Exercise instructions → Number of lines with "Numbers" in the listing: report it, and nothing else.

──────

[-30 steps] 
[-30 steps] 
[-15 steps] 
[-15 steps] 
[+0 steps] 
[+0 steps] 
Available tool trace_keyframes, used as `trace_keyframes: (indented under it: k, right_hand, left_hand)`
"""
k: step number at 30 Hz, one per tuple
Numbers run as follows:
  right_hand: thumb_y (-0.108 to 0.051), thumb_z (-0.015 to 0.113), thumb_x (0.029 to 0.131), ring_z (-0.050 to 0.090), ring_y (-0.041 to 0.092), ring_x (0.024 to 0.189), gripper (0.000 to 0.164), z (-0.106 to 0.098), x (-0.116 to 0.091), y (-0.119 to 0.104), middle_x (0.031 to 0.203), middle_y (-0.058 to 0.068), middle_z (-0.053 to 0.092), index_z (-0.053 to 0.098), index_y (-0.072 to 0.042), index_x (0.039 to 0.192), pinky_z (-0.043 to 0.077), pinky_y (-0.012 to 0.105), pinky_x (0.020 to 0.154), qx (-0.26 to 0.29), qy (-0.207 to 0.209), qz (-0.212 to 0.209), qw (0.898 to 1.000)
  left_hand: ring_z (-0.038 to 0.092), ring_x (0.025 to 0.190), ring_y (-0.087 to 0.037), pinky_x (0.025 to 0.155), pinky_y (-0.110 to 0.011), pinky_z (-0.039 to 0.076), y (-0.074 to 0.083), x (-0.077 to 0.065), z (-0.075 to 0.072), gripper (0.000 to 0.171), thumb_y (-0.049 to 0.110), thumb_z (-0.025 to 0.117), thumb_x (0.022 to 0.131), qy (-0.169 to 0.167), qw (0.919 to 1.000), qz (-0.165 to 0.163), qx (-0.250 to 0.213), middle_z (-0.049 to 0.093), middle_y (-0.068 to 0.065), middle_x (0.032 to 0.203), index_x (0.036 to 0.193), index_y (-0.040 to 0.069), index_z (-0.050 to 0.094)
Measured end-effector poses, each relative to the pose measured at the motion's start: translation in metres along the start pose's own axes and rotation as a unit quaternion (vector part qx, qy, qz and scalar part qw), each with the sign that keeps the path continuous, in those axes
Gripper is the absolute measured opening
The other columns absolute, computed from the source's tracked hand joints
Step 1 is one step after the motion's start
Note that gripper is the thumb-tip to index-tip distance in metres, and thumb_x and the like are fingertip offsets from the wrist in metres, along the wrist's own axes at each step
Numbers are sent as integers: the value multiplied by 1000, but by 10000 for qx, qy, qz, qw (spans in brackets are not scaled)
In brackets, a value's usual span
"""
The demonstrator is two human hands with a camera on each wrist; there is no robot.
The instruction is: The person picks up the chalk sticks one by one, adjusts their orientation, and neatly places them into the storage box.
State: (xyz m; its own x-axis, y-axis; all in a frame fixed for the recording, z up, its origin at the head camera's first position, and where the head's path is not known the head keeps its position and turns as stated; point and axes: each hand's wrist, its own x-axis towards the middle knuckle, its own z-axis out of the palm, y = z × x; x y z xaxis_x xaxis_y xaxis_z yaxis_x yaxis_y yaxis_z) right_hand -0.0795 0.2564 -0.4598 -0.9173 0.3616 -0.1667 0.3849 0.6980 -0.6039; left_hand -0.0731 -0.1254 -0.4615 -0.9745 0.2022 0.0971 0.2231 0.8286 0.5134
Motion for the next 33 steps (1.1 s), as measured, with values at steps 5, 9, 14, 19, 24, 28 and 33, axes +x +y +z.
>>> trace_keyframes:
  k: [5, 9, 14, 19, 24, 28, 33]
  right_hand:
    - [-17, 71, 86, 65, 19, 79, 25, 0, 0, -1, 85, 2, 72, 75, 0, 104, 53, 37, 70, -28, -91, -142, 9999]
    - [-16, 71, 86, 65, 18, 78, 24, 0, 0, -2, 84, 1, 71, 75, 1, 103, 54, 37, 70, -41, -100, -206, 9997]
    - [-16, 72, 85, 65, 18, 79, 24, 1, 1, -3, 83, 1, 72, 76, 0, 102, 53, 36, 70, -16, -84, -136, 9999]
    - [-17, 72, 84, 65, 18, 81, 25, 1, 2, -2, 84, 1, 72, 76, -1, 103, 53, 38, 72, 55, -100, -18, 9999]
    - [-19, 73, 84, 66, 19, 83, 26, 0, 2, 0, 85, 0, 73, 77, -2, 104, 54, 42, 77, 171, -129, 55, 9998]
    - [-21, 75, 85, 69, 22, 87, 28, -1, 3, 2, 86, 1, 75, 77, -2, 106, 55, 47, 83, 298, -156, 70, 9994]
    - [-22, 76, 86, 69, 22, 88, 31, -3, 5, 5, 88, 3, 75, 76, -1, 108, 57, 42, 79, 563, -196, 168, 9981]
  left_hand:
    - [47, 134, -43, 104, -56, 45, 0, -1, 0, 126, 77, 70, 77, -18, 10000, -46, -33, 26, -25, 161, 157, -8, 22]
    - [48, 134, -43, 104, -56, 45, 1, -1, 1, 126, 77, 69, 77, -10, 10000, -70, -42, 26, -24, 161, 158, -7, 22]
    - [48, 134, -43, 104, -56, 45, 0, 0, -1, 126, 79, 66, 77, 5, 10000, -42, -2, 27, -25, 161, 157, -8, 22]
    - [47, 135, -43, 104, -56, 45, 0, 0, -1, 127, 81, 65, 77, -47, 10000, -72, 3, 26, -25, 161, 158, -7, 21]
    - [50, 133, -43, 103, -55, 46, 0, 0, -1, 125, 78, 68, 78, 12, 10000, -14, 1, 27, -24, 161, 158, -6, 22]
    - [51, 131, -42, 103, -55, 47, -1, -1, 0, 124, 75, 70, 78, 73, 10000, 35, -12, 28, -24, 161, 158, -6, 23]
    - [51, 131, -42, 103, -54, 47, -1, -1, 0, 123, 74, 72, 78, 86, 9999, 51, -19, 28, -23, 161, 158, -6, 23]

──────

Solution to this exercise → 2